We might ask: Replace capitalism with what exactly? Dictatorial UN socialism? Redistribute what wealth exactly? After we’ve hobbled developed countries’ energy use, job creation and wealth creation, what will be left? As poor countries get rich, do you UN bureaucrats intend to take and redistribute their wealth to “less fortunate” nations that still fail to use fossil fuels or get rid of their kleptocratic leaders?

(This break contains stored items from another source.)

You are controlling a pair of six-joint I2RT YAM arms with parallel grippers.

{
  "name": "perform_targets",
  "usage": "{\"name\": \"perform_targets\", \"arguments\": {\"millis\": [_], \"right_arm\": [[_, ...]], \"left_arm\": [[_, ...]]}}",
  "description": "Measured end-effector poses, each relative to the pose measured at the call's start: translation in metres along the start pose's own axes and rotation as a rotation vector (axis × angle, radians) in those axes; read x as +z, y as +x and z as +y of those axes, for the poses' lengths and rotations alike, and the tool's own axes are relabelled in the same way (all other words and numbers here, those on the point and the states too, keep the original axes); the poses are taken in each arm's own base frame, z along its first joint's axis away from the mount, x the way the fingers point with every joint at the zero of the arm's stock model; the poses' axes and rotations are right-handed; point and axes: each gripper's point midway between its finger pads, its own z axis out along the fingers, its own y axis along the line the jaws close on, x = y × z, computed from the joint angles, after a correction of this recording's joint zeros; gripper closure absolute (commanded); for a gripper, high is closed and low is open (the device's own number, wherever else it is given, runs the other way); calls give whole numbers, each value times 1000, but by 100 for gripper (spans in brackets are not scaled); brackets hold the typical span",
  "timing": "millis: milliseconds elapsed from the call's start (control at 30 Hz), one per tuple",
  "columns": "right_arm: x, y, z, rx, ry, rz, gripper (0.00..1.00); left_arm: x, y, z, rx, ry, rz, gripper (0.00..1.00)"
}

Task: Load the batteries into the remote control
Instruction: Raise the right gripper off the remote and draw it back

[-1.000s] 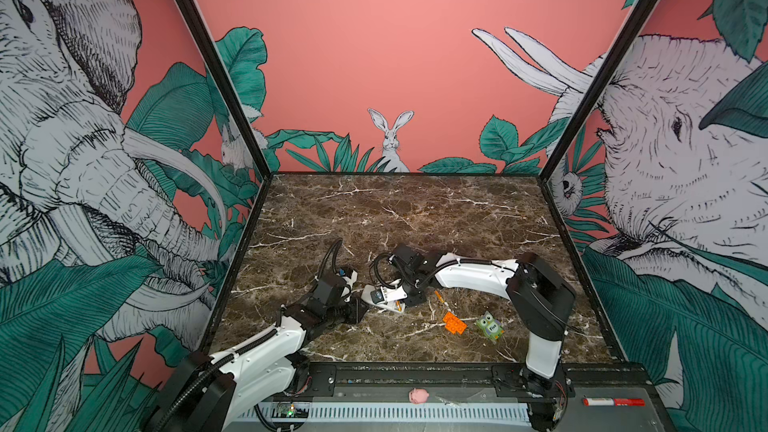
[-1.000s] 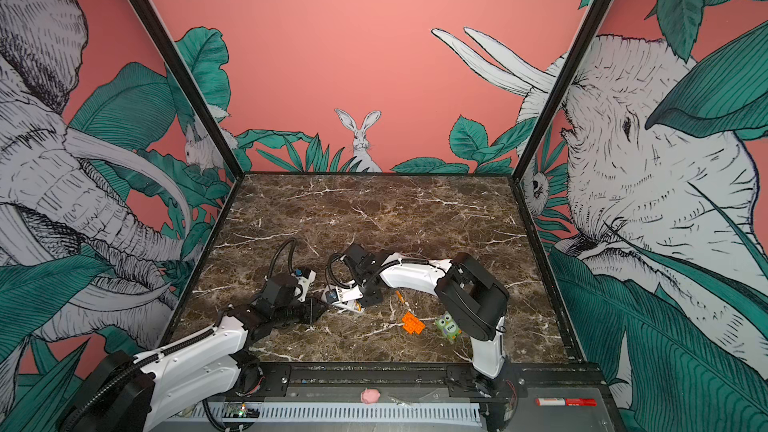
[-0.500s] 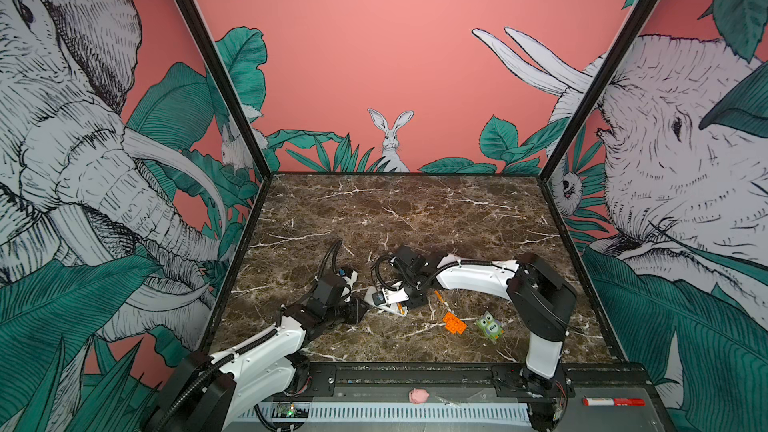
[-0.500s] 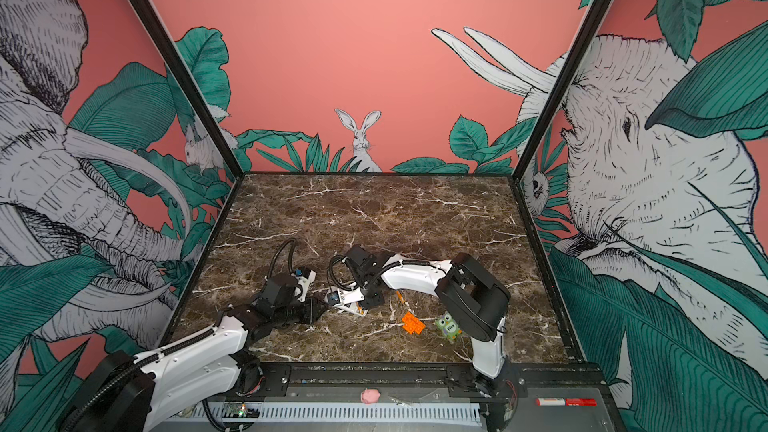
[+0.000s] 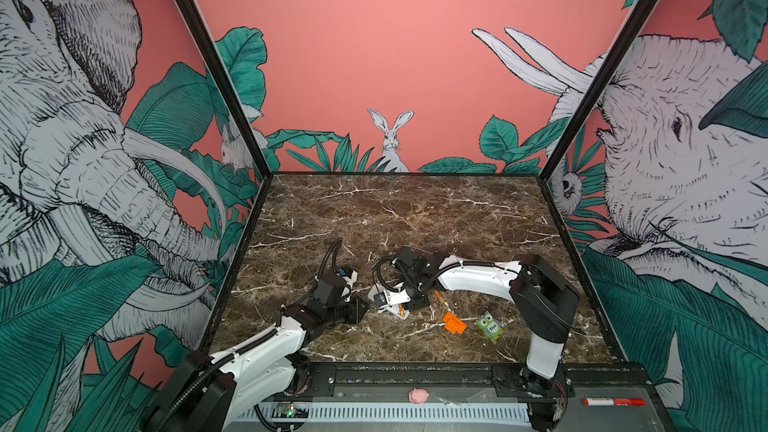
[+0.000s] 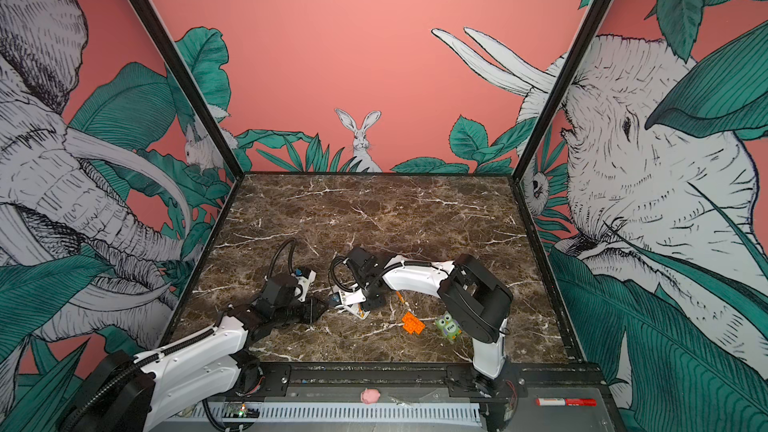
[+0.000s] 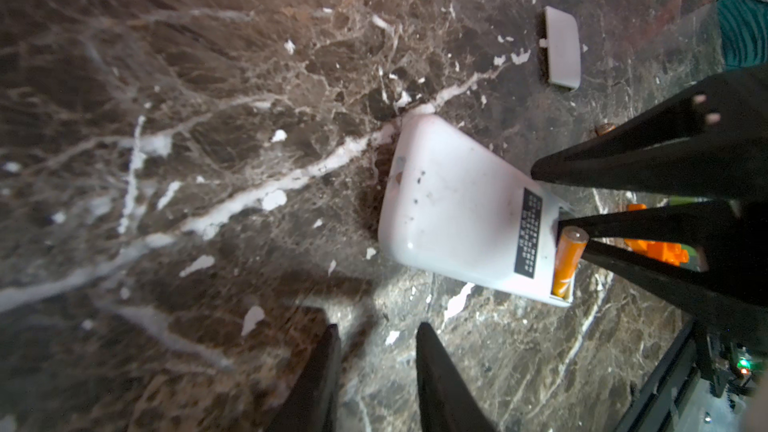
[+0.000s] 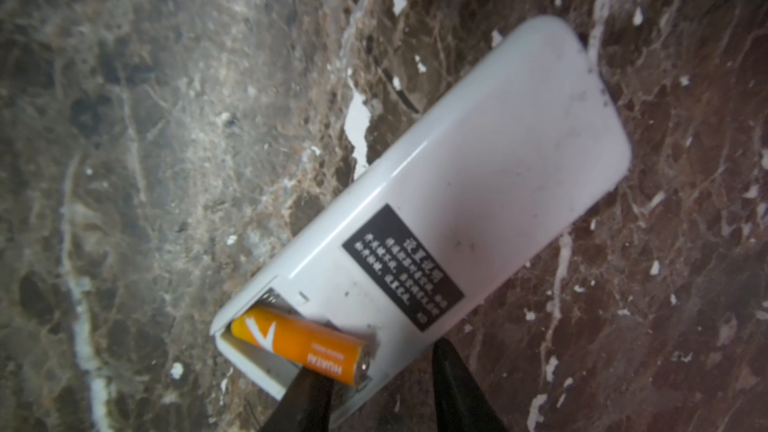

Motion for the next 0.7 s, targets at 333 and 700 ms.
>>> {"name": "perform_targets", "arguments": {"millis": [333, 700], "right_arm": [[-13, 0, 1, -3, 22, -6, 62], [-14, 1, 5, -1, 4, 0, 63]], "left_arm": [[0, 0, 0, 0, 0, 0, 67], [0, 0, 0, 0, 0, 0, 67]]}}
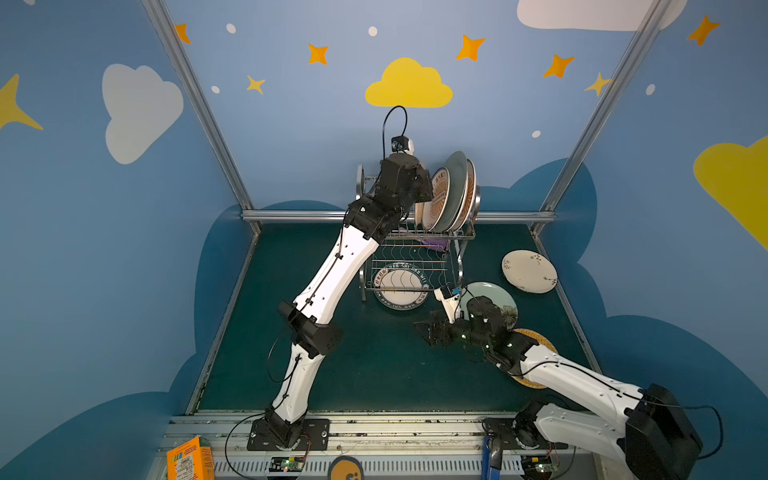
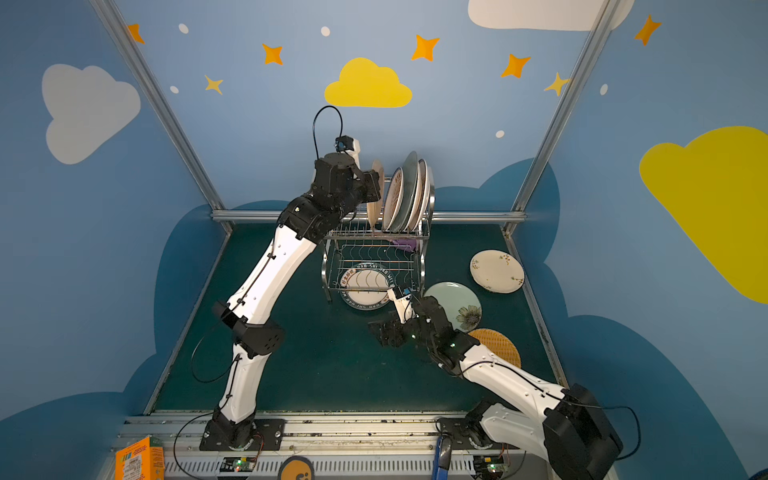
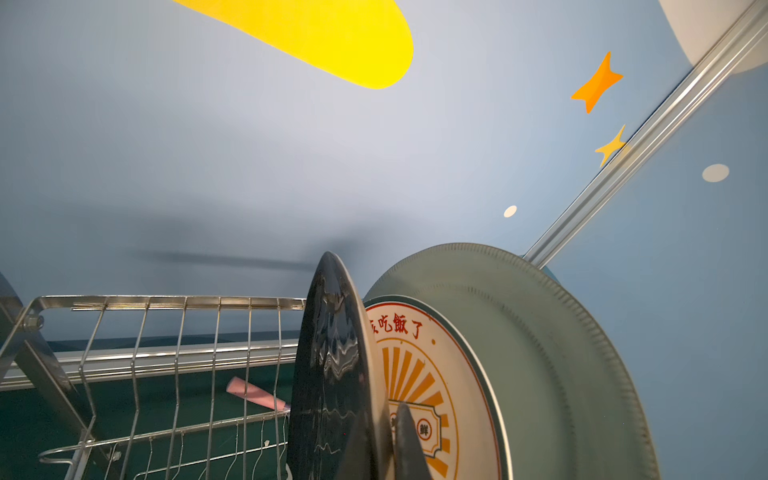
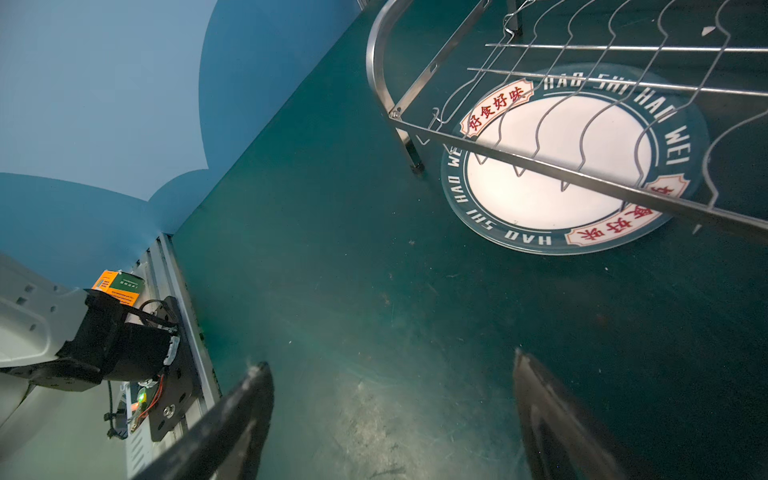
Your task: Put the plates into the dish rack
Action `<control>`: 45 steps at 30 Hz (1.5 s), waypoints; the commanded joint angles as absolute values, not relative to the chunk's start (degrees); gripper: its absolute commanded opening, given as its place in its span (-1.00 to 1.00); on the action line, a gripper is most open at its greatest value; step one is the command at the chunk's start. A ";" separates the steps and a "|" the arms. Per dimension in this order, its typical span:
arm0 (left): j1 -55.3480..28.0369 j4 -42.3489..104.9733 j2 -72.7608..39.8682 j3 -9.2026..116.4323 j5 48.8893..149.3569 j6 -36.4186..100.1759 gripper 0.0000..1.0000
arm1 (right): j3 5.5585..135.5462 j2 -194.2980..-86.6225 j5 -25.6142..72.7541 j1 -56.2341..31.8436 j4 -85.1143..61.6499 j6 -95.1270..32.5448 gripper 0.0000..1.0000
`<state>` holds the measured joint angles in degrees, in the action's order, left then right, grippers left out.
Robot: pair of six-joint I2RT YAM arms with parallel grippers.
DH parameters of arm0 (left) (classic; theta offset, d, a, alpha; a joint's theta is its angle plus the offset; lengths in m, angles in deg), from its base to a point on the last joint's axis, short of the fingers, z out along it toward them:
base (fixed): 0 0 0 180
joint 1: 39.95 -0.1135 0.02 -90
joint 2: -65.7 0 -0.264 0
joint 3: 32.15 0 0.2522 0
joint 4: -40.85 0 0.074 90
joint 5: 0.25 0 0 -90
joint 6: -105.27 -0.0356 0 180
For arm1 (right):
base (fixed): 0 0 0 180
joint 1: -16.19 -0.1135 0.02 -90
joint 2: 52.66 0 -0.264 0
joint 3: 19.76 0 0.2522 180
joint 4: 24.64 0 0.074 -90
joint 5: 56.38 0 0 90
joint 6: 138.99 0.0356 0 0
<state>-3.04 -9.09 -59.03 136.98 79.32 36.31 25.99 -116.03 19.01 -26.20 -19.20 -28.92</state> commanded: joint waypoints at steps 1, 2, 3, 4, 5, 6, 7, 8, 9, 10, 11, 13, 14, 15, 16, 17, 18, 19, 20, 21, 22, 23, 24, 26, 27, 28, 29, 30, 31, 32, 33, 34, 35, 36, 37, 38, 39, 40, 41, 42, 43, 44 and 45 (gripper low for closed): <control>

Africans are not endangered by manmade climate change. They are threatened by the same droughts and storms they have confronted for millennia, and by the same corrupt leaders who line their own pockets with climate and foreign aid cash, while doing nothing for their people and nothing to modernize their countries. Africa certainly does not need yet more callous outsider corruption dictating its future.

Pacific islanders likewise face no greater perils from seas rising at seven inches per century, than they have from seas that rose 400 feet since the last Ice Age glaciers melted, and their coral islands kept pace with those ocean levels – unless they too fail to use fossil fuel (and nuclear) power to modernize.

The Morocco-Paris-Bali-Rio manmade climate chaos mantra may protect people and planet from climate hobgoblins conjured up by garbage in-garbage out computer models. But it will perpetuate energy and economic poverty, imposed on powerless populations by eco-imperialist US, EU and UN functionaries.

Virtually every other environmentalist dogma has similar effects.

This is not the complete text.